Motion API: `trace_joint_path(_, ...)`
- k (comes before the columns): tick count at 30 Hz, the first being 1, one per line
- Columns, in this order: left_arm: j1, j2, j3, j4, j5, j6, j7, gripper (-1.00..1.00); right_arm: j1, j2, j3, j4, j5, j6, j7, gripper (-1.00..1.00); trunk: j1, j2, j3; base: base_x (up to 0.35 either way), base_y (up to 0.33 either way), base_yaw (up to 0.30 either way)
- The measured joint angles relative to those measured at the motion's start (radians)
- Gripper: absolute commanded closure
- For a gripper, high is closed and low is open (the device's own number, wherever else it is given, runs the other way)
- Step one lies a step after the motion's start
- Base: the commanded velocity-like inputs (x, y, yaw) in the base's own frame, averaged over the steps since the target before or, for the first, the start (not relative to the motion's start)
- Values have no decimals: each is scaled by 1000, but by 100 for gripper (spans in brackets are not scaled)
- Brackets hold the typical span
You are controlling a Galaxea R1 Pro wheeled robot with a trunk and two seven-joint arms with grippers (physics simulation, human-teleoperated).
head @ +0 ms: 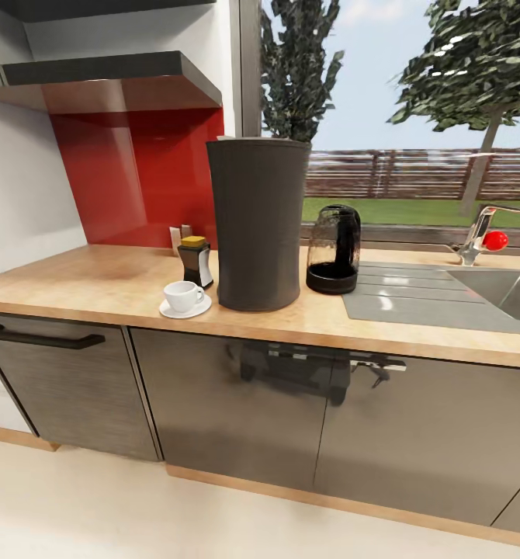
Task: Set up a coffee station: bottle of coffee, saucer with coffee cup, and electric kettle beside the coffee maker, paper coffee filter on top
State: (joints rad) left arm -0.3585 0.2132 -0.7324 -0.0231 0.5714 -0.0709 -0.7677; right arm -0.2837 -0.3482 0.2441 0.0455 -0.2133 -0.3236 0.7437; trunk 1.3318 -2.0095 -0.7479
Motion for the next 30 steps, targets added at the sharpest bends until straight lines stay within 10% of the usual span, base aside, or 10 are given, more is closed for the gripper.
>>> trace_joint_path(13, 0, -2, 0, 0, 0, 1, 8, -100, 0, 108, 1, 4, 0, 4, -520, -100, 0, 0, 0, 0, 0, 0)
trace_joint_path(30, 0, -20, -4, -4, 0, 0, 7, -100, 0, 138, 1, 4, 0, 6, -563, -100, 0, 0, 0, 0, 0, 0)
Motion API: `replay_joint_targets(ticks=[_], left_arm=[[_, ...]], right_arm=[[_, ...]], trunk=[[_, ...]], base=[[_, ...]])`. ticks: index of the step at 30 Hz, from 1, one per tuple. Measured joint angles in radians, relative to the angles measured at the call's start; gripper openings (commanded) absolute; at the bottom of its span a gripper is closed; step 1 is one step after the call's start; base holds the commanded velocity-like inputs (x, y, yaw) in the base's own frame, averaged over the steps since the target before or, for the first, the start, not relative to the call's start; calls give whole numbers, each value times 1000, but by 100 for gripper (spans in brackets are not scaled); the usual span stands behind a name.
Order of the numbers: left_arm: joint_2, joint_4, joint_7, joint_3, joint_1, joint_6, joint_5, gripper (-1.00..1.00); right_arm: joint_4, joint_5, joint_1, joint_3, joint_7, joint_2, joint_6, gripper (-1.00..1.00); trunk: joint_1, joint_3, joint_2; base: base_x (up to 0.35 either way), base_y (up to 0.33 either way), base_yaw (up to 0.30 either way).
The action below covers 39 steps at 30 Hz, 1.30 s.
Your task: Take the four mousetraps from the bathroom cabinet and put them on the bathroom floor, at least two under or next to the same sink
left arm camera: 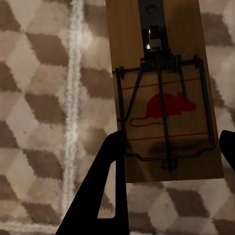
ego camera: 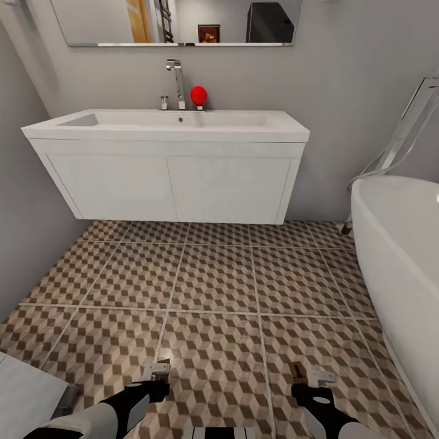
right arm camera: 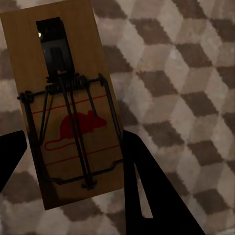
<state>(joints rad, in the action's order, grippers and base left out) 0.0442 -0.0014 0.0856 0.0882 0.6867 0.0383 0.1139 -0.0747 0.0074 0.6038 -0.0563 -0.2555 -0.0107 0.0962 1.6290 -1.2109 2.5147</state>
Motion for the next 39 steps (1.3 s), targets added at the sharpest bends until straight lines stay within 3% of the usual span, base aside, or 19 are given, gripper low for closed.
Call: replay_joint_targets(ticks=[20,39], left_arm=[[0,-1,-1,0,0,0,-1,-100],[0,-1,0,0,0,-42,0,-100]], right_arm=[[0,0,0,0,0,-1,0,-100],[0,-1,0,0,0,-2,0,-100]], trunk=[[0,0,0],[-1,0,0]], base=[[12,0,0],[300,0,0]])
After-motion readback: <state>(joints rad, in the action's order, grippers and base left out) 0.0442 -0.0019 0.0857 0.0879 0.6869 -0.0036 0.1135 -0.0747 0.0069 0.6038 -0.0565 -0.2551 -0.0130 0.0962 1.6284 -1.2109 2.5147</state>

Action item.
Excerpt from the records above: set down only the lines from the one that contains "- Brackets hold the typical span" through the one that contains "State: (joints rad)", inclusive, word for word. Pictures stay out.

Output of the task.
- Brackets hold the typical span
You are controlling a Galaxea R1 Pro wheeled robot with a trunk and two seven-joint arms with grippers (physics simulation, human-teleoperated).
head @ +0 ms: 
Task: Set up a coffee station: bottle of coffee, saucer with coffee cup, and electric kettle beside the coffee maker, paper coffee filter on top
State: (joints rad) left arm -0.3585 0.2132 -0.7324 -0.0231 0.5714 -0.0709 -0.7677; right arm -0.2837 -0.3482 0.2441 0.0455 -0.2133 -0.3236 0.7437; trunk 1.3318 -2.0095 -0.7479

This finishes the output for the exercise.